Va oltre. E credo che sia un gioco delle parti, nel senso che si potrà dire che non metteremo in atto una politica austera come quella chiesta dal Fmi. In realtà, non sarà comunque quella di cui ha bisogno il nostro Paese, che necessita immensamente di investimenti pubblici, di un Pnrr che cominci a mordere: occorre una capacità di spesa decente, visto che è stato utilizzato solamente circa un quarto delle risorse a disposizione, con stazioni appaltanti forti.

Ursula von der Leyen ha detto di essere favorevole a fondi europei in cambio di riforme economiche nazionali. Cosa ne pensa?

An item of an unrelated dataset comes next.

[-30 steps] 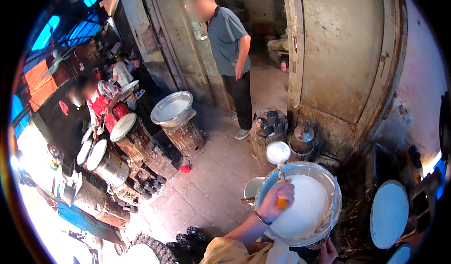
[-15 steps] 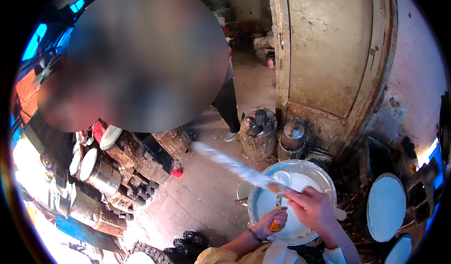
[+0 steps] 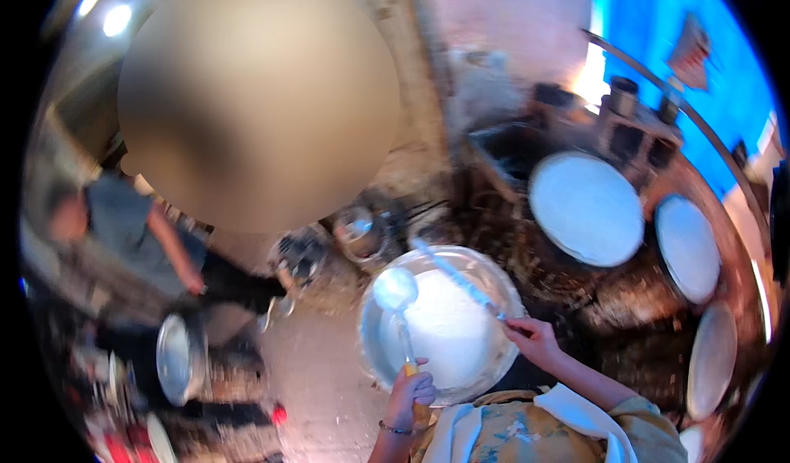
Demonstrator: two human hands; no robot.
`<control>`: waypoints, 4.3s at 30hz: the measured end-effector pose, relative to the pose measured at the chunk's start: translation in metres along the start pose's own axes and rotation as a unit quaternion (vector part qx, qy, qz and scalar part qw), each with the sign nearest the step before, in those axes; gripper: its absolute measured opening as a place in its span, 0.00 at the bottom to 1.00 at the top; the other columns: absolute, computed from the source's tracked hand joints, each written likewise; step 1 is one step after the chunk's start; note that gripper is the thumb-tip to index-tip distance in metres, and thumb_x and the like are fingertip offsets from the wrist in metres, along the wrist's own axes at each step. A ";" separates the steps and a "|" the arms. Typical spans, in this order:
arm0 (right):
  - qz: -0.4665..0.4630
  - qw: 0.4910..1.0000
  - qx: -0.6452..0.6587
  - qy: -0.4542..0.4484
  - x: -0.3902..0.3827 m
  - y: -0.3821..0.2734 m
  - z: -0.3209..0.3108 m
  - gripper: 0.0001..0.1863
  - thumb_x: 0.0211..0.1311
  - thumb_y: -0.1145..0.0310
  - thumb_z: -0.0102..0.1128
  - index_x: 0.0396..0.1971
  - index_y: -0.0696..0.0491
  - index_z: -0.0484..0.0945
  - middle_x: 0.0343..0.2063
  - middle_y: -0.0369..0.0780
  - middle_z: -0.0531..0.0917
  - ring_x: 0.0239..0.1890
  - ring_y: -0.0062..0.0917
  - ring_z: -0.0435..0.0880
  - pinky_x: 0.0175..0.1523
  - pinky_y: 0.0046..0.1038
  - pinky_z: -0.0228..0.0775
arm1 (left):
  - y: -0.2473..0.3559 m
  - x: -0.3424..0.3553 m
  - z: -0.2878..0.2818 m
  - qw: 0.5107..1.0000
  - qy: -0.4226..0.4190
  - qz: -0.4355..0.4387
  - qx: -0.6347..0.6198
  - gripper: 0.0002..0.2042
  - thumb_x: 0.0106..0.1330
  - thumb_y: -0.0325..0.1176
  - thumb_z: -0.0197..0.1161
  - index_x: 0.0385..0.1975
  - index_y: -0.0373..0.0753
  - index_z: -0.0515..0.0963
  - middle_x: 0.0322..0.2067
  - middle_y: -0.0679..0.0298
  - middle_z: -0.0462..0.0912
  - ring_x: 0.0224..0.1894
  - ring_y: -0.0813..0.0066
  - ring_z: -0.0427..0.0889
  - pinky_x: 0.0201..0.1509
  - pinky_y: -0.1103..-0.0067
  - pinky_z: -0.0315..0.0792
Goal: The person ladles batter onto several round heated surfaces and spreads it into thin crepes using a wooden tool. They flip the crepes and stack them on a nearby surface while continuing to cook more.
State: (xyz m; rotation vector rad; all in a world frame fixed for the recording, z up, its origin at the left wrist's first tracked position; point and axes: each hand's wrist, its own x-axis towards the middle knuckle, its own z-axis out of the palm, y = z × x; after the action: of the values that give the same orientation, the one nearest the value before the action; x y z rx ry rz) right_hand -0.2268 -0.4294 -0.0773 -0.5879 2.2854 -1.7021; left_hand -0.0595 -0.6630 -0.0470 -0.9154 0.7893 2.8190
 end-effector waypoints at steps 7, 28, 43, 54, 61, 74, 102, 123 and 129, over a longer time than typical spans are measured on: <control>-0.019 0.985 -0.159 0.061 -0.063 0.025 -0.054 0.13 0.51 0.71 0.64 0.39 0.54 0.81 0.33 0.45 0.82 0.33 0.36 0.83 0.38 0.29 0.76 | -0.024 0.032 0.071 0.977 -0.159 -0.090 0.108 0.17 0.64 0.26 0.48 0.53 0.42 0.62 0.21 0.66 0.70 0.13 0.83 0.63 0.13 0.88 0.58; 0.183 0.572 -0.076 0.796 -0.369 0.078 -0.298 0.14 0.54 0.76 0.61 0.42 0.59 0.77 0.24 0.37 0.79 0.24 0.17 0.74 0.30 0.20 0.68 | -0.474 0.038 0.482 0.480 -0.488 -0.484 0.545 0.11 0.69 0.35 0.48 0.49 0.47 0.61 0.18 0.70 0.60 0.14 0.87 0.57 0.17 0.87 0.57; 0.174 0.384 0.118 0.899 -0.386 0.160 -0.335 0.13 0.55 0.72 0.60 0.41 0.58 0.78 0.18 0.32 0.76 0.18 0.12 0.70 0.22 0.15 0.61 | -0.678 0.095 0.487 0.271 -0.715 0.074 0.640 0.23 0.52 0.25 0.52 0.52 0.43 0.72 0.38 0.45 0.78 0.45 0.52 0.77 0.49 0.70 0.70; 0.163 0.390 0.329 0.845 -0.331 0.116 -0.394 0.11 0.59 0.67 0.57 0.41 0.52 0.74 0.12 0.31 0.66 0.08 0.15 0.61 0.11 0.18 0.51 | -0.707 0.170 0.506 0.320 -0.692 0.167 0.625 0.23 0.52 0.24 0.52 0.52 0.39 0.70 0.36 0.48 0.79 0.37 0.54 0.79 0.40 0.69 0.74; 0.178 0.381 0.235 0.876 -0.333 0.164 -0.409 0.11 0.55 0.66 0.60 0.38 0.52 0.76 0.12 0.32 0.70 0.07 0.15 0.63 0.11 0.18 0.52 | -0.656 0.172 0.529 0.489 -0.580 -0.142 0.636 0.26 0.52 0.22 0.50 0.55 0.37 0.63 0.18 0.60 0.71 0.09 0.74 0.67 0.11 0.78 0.62; 0.315 0.523 0.231 0.757 -0.364 0.122 -0.447 0.14 0.48 0.62 0.66 0.33 0.55 0.81 0.20 0.35 0.79 0.13 0.18 0.70 0.19 0.18 0.62 | -0.481 0.182 0.489 0.585 -0.376 -0.388 0.604 0.22 0.59 0.20 0.52 0.54 0.46 0.63 0.24 0.64 0.69 0.13 0.82 0.63 0.14 0.88 0.60; 0.342 0.588 0.228 0.696 -0.447 0.122 -0.495 0.08 0.53 0.69 0.62 0.33 0.54 0.78 0.15 0.32 0.73 0.09 0.15 0.66 0.13 0.17 0.52 | -0.383 0.121 0.502 0.782 -0.361 -0.377 0.342 0.18 0.65 0.27 0.54 0.55 0.45 0.62 0.28 0.67 0.69 0.10 0.88 0.56 0.09 0.91 0.53; 0.306 0.689 0.253 0.606 -0.468 0.133 -0.527 0.12 0.55 0.69 0.60 0.40 0.53 0.80 0.13 0.30 0.72 0.09 0.13 0.64 0.13 0.16 0.53 | -0.376 0.156 0.476 0.763 -0.408 -0.435 0.250 0.23 0.57 0.19 0.52 0.53 0.46 0.63 0.23 0.63 0.64 0.11 0.85 0.57 0.12 0.89 0.58; 0.400 0.781 0.283 0.387 -0.465 0.116 -0.499 0.16 0.52 0.67 0.65 0.42 0.53 0.78 0.13 0.30 0.72 0.11 0.12 0.66 0.14 0.17 0.56 | -0.375 0.140 0.481 0.783 -0.366 -0.432 0.256 0.24 0.55 0.16 0.51 0.53 0.44 0.64 0.23 0.62 0.64 0.11 0.85 0.57 0.12 0.89 0.57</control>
State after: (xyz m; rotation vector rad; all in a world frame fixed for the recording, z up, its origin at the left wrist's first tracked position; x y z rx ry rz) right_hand -0.0393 0.2362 -0.0638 1.2351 1.7072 -2.1150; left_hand -0.3456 -0.1123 0.0361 0.0017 0.6822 1.7337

È la stessa logica del Pnrr. Il problema del’Italia è che occorre mettere a posto la macchina amministrativa per spendere le risorse. Non è detto che le riforme che l’Europa chiede siano quelle di cui il Paese ha veramente bisogno. Sembra che non si capisca che la madre di tutte le riforme è rendere scintillante la Pa per il tramite di investimenti in personale. Chiaramente non si tratta di una riforma a costo zero, ma si ripagherebbe ampiamente grazie alla possibilità di mettere poi a terra le risorse per gli investimenti come quelle del Pnrr. A livello europeo si continua a pensare che l’economia possa essere trascinata solo dagli investimenti privati, ma occorrono anche quelli pubblici, come sta dimostrando il caso statunitense.